Steagald, 451 U.S. at 213. Instead, Steagald’s only protection “was the agent’s personal determination of probable cause.” Id. The entry into and search of Steagald’s residence was unlawful precisely because “such judicially untested determinations are not reliable enough to justify an entry into a person’s home to arrest him without a warrant, or a search of a home for objects in the absence of a search warrant.” Id. at 213-14 (citing, inter alia, Payton). In other words, with regard to the privacy of a third party’s home, a warrant for another individual’s arrest does not satisfy the essential purpose of the warrant requirement. Instead, a search warrant reflecting a magisterial determination of probable cause is required.

Steagald’s distinction goes to the very core of the Fourth Amendment’s warrant requirement. The warrant requirement is an embodiment of the Framers’ mistrust of unchecked executive authority, a safeguard against unilateral assessments of the need for an intrusion by officials whose mission requires such intrusions as a matter of course. As the Supreme Court eloquently articulated long ago:

The point of the Fourth Amendment, which often is not grasped by zealous officers, is not that it denies law enforcement the support of the usual inferences which reasonable men draw from evidence. Its protection consists in requiring that those inferences be drawn by a neutral and detached magistrate instead of being judged by the officer engaged in the often competitive enterprise of ferreting out crime. Any assumption that evidence sufficient to support a magistrate’s disinterested determination to issue a search warrant will justify the officers in making a search without a warrant would reduce the Amendment to a nullity and leave the people’s homes secure only in the discretion of police officers.
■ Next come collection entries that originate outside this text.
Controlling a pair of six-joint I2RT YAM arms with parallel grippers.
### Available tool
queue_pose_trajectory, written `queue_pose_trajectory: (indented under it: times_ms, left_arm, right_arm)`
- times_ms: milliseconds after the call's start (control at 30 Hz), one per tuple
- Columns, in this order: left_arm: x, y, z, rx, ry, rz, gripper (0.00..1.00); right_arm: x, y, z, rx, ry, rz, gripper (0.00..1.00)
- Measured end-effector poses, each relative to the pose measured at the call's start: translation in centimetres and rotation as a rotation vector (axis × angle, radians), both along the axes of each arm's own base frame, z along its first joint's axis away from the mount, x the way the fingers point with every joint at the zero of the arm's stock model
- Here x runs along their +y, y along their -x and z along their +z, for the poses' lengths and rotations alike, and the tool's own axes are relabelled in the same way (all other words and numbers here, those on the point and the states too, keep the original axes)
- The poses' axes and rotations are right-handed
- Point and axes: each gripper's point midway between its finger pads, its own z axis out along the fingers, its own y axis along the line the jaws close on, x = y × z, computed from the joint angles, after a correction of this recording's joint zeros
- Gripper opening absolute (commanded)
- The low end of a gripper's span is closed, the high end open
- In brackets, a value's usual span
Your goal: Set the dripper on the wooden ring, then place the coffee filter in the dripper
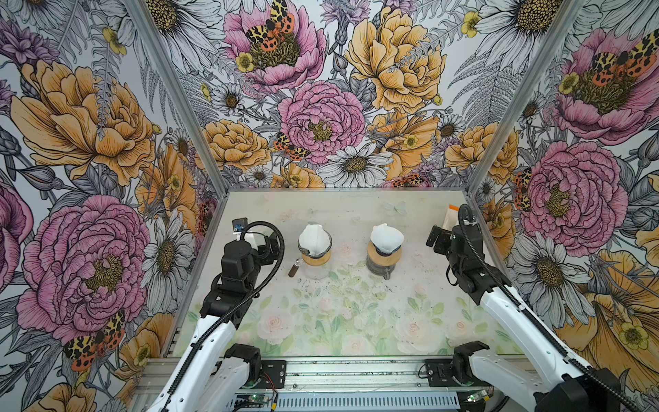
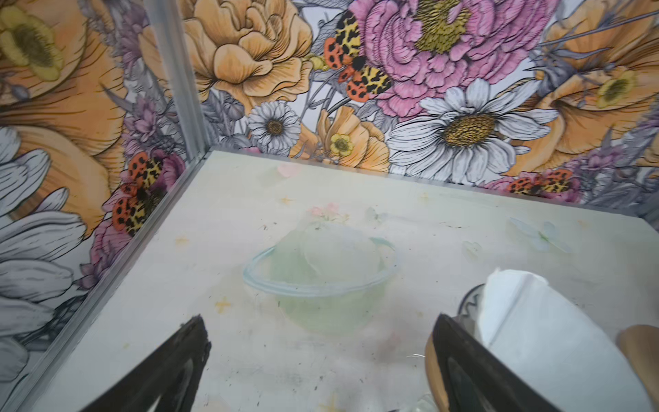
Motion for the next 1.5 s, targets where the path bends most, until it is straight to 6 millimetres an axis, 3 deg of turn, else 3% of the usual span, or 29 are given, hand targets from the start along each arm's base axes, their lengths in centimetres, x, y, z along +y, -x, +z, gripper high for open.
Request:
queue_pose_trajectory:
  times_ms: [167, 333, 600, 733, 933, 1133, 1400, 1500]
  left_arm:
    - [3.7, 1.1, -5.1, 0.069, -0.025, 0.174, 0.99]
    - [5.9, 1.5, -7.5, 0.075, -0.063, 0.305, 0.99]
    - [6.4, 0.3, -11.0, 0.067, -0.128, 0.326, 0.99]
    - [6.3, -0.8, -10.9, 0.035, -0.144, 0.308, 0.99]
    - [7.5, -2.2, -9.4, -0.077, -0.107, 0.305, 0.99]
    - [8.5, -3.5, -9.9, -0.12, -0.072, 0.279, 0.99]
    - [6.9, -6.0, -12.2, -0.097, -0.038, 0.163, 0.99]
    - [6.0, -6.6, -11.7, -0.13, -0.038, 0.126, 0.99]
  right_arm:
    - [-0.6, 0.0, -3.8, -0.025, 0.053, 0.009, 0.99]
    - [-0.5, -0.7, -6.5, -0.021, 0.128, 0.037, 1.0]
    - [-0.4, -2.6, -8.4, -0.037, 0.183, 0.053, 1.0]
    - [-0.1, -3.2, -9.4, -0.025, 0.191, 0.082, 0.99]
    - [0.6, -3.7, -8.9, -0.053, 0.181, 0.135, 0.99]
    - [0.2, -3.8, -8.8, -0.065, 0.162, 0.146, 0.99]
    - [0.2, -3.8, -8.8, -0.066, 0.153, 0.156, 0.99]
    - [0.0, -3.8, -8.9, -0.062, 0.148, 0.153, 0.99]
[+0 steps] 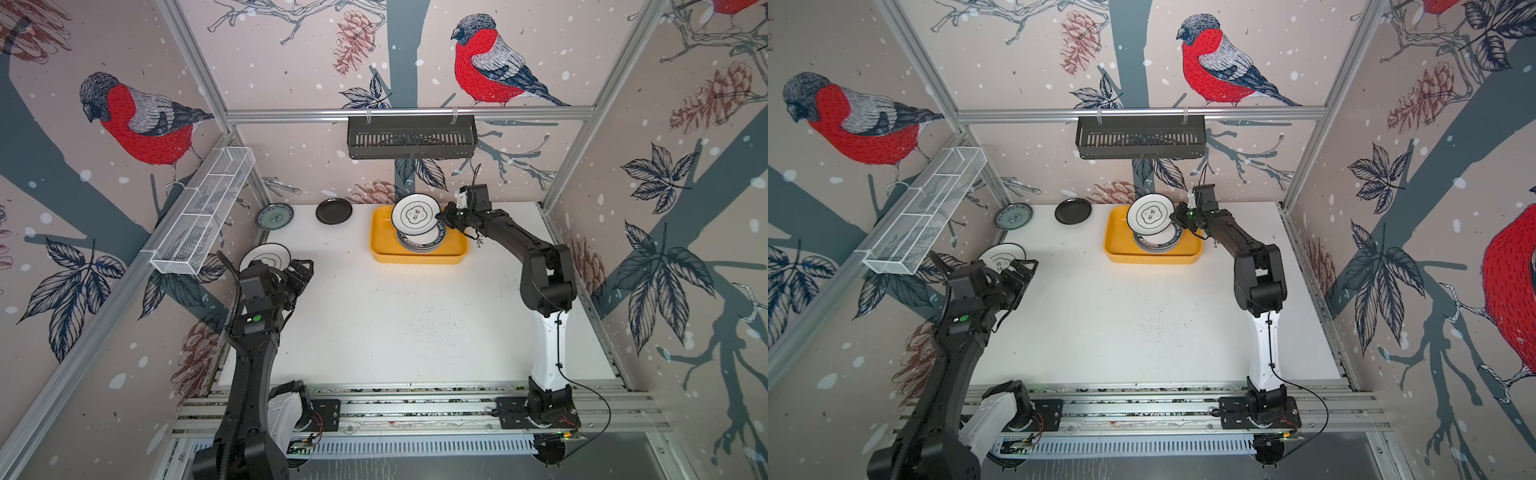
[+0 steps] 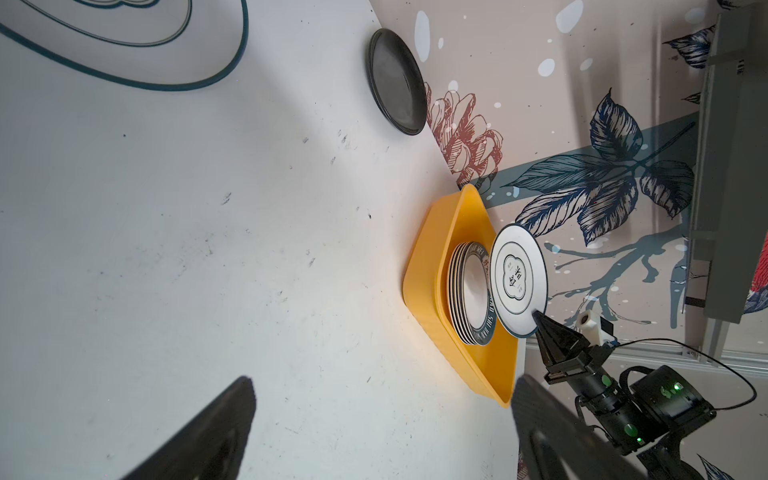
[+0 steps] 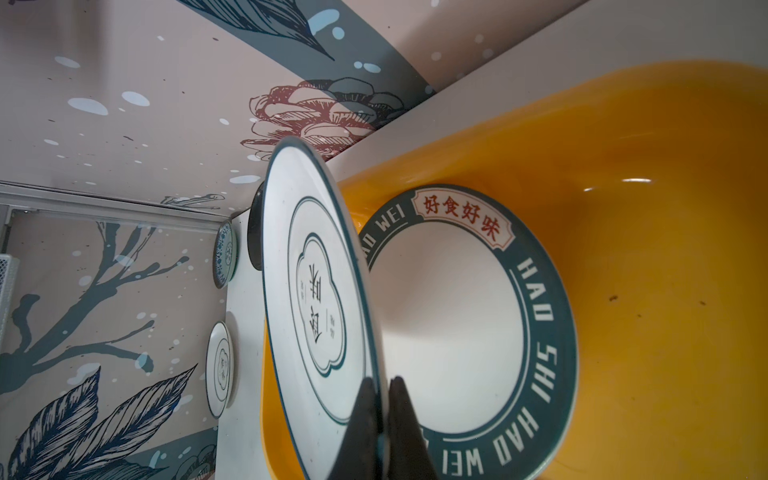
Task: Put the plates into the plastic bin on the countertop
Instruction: 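Lower the white plate onto the bin stack with the right gripper while the left withdraws, then open the right gripper over the stack while the left gripper grips the last white plate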
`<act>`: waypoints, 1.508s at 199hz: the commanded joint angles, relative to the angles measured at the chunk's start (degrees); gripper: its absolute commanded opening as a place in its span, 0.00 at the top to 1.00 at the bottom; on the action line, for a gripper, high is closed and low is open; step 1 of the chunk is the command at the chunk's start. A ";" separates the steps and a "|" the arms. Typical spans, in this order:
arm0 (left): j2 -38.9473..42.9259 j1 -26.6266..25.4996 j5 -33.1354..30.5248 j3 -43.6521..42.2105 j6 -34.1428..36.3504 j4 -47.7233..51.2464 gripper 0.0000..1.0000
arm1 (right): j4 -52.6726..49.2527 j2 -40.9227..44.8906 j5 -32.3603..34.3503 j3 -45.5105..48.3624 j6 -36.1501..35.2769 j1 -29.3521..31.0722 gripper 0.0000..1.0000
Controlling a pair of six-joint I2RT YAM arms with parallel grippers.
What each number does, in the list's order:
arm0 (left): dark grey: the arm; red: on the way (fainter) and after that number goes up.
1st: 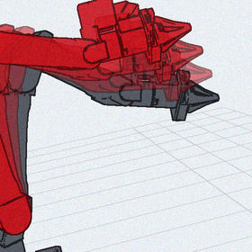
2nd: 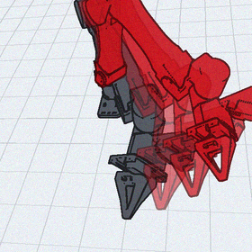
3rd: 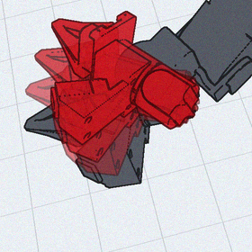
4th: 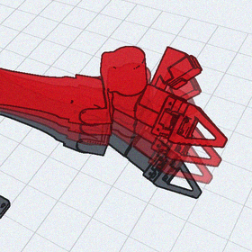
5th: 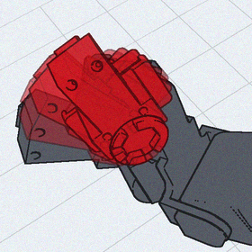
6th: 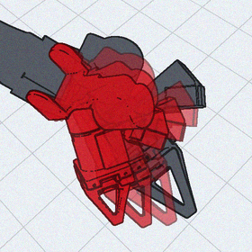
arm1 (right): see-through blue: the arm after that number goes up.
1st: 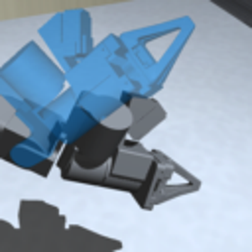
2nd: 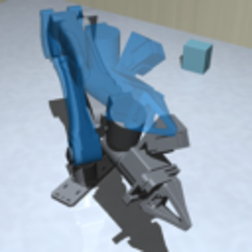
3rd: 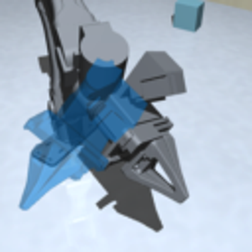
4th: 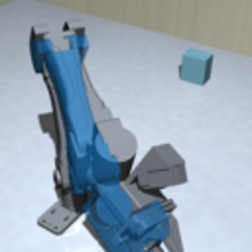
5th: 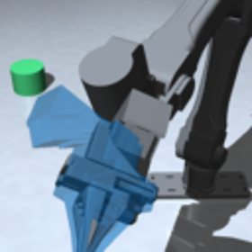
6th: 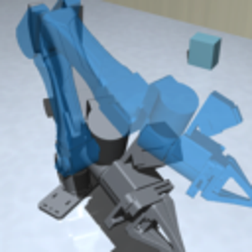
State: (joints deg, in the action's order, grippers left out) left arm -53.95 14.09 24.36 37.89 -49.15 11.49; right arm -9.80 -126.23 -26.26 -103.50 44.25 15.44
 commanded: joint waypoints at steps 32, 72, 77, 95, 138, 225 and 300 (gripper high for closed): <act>-5.11 0.06 1.10 0.68 0.94 -7.42 0.04 | 1.24 -0.36 4.67 0.32 1.83 0.17 0.96; -7.35 0.06 0.05 0.36 0.50 -9.08 0.04 | -0.87 -1.61 6.91 0.67 1.54 0.10 0.92; -7.51 0.02 -0.22 0.26 0.33 -9.30 0.04 | -0.96 -1.77 6.99 0.67 1.54 0.03 0.91; -7.83 0.22 -0.96 -0.30 -0.37 -10.50 0.04 | -1.01 -2.25 7.28 0.58 1.89 -0.13 0.91; -9.21 0.90 -1.27 -0.60 -1.00 -11.32 0.04 | -3.38 -3.14 7.56 -0.16 1.63 -0.06 0.91; -11.62 2.21 -0.36 -0.66 -0.78 -12.71 0.04 | -6.79 -3.34 9.02 -1.29 0.19 -0.12 0.47; -11.74 10.17 -0.40 -0.57 1.88 -9.61 0.04 | -9.45 -2.11 11.70 -3.21 -3.49 1.26 0.16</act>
State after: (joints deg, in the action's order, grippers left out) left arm -66.15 21.63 24.16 37.12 -49.45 2.07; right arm -18.15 -129.27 -16.10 -105.95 43.38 15.90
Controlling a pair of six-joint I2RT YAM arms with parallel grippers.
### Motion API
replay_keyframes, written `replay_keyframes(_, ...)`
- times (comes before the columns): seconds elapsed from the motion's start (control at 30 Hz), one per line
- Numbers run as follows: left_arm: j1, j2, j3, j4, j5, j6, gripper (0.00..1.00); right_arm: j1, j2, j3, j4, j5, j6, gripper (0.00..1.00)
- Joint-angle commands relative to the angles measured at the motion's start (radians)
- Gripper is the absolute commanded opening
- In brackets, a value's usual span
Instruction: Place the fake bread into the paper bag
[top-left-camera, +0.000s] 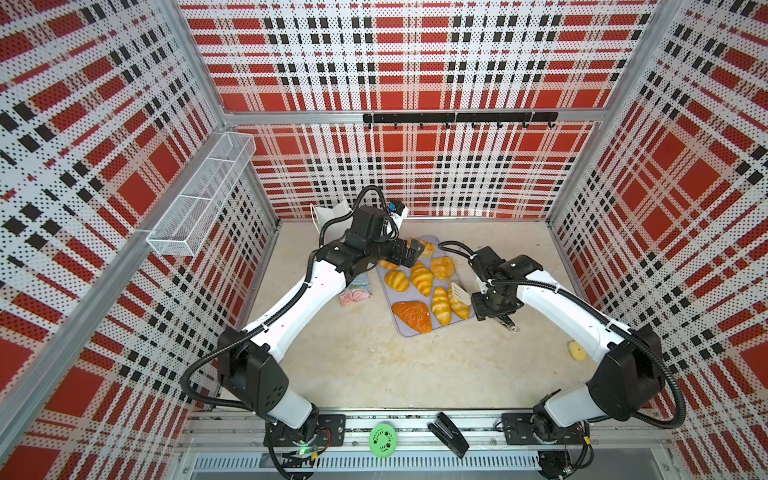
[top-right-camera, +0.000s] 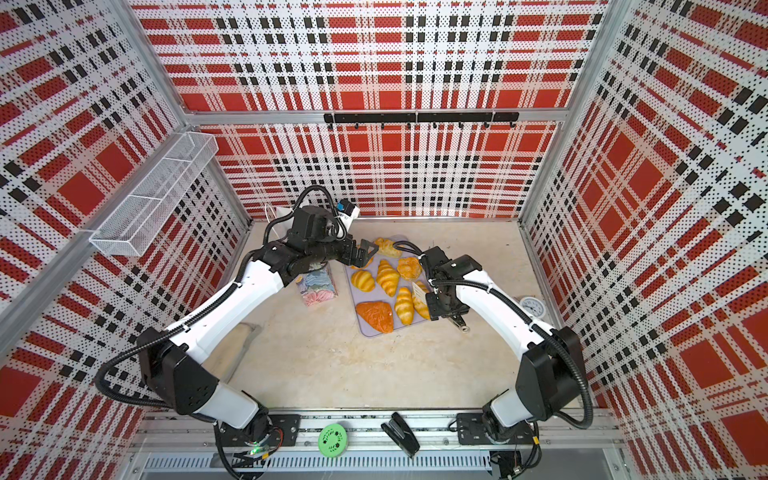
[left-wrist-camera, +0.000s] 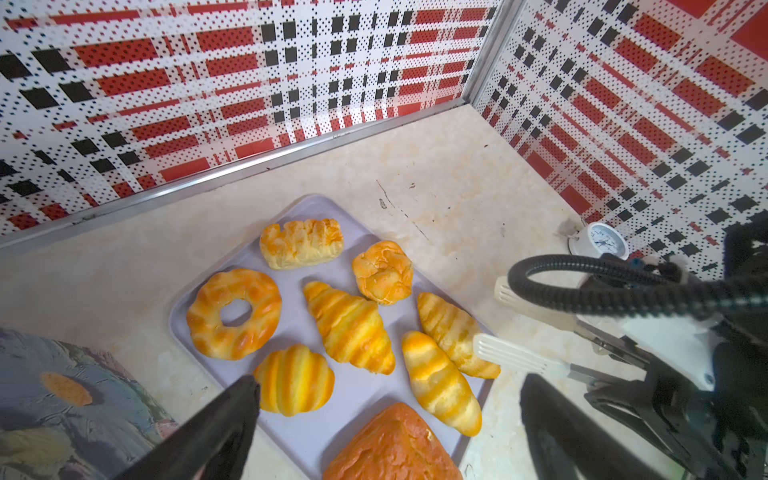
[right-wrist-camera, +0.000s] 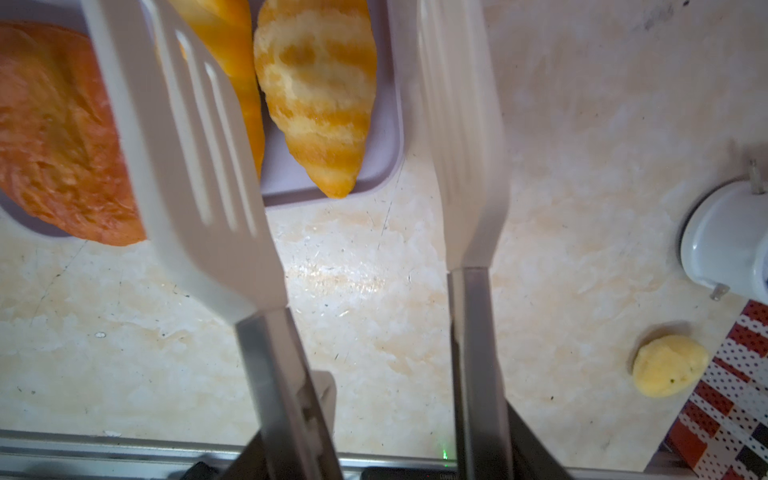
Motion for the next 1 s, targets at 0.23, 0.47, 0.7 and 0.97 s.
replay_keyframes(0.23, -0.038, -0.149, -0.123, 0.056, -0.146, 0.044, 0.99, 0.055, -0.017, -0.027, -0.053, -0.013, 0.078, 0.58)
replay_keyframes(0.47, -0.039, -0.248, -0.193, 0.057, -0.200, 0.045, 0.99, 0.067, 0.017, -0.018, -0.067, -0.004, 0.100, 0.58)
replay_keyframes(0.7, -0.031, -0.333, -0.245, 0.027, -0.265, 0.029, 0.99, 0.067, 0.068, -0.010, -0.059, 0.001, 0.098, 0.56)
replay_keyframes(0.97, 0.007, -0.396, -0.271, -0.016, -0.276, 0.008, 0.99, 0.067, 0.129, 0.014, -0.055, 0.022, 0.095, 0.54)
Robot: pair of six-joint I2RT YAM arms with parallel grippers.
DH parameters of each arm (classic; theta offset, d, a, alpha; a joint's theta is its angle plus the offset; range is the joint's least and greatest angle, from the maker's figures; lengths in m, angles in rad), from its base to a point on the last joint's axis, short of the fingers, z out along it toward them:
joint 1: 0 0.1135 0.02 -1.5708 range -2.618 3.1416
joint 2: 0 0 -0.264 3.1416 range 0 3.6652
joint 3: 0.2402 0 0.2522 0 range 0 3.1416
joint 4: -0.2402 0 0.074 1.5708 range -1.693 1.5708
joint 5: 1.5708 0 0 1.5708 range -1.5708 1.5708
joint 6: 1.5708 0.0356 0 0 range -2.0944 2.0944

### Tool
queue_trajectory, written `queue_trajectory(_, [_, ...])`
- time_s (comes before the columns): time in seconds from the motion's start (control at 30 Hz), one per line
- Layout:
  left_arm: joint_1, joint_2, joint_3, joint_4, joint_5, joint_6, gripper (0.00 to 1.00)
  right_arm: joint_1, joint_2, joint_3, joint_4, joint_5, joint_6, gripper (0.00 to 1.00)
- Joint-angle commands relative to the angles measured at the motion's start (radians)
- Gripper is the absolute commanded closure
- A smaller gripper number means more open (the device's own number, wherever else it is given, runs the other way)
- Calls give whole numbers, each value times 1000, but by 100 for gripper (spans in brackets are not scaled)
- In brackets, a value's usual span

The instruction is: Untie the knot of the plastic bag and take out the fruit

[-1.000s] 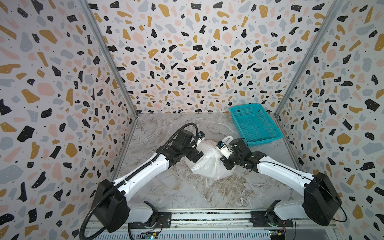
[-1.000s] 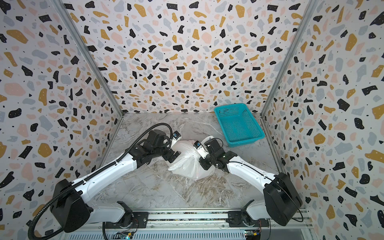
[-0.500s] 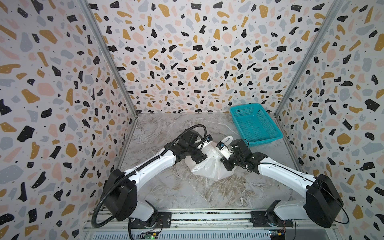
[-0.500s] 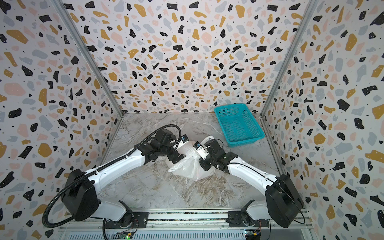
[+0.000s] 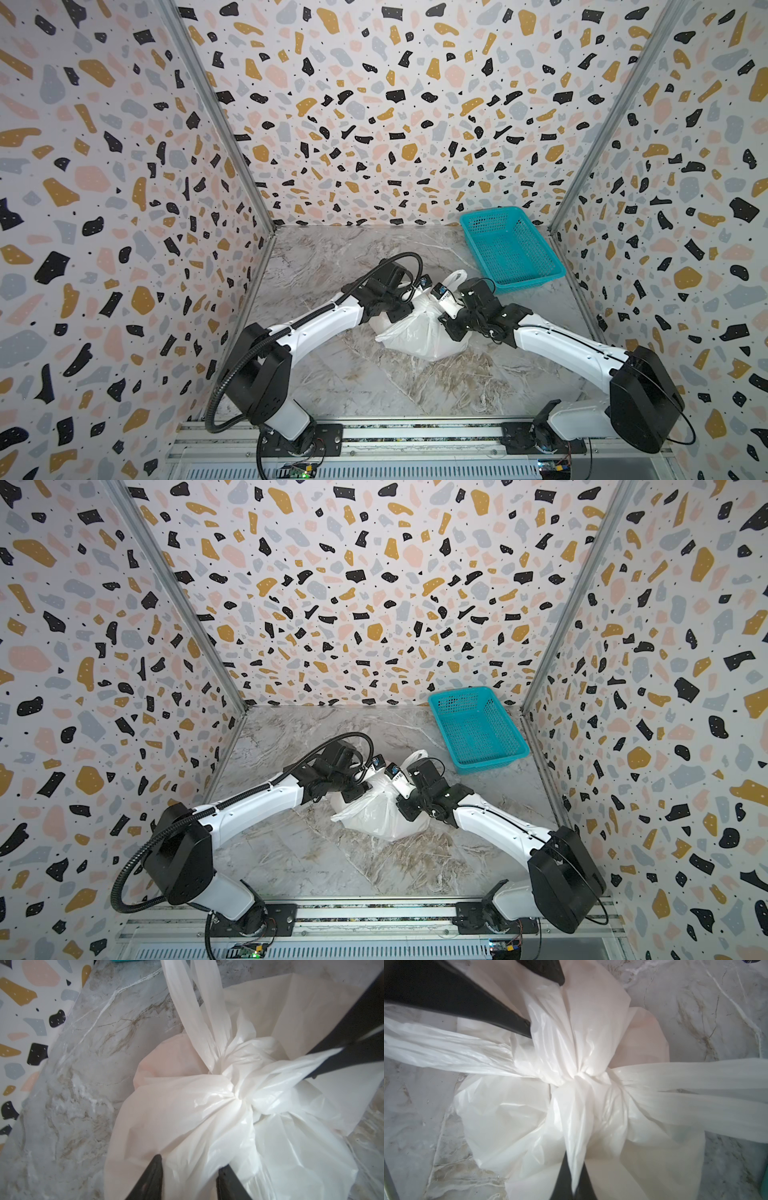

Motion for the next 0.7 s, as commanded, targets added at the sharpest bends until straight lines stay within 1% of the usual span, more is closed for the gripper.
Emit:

Crime, even in the privacy of one’s own quarters, is, of course, of grave concern to society, and the law allows such crime to be reached on proper showing. The right of officers to thrust themselves into a home is also a grave concern, not only to the individual but to a society which chooses to dwell in reasonable security and freedom from surveillance. When the right of privacy must reasonably yield to the right of search is, as a rule, to be decided by a judicial officer, not by a policeman or Government enforcement agent.

Johnson v. United States, 333 U.S. 10, 13-14 (1948).

Every search or seizure is a conflict between competing interests. The state has an interest in detecting, thwarting, and prosecuting crime, and the individual has an interest in freedom from unjustified intrusions upon her privacy or liberty. Law enforcement officers are the
instrumentalities and representatives of the state’s interest.

Their duty is to enforce the law, to apprehend those who violate it, and to acquire evidence of those violations for use in future prosecutions. It is decidedly not a law enforcement prerogative to weigh the value of a given search or seizure against the rights of the individual whose interests necessarily will be compromised by it-rights that inevitably serve as hurdles to be overcome in the execution of essential law enforcement functions. The warrant requirement recognizes that effective law enforcement in a free society will involve a constant balancing of these divergent interests, and it interposes the independent judgment of the judiciary as a check upon the power inherent in the law enforcement process. To safeguard the individual’s protected interests and to ensure that incursions upon the Fourth Amendment’s essential rights are justified, the warrant requirement inherently mandates a procedure by which a neutral and detached magistrate determines that a contemplated search or seizure is supported by probable cause.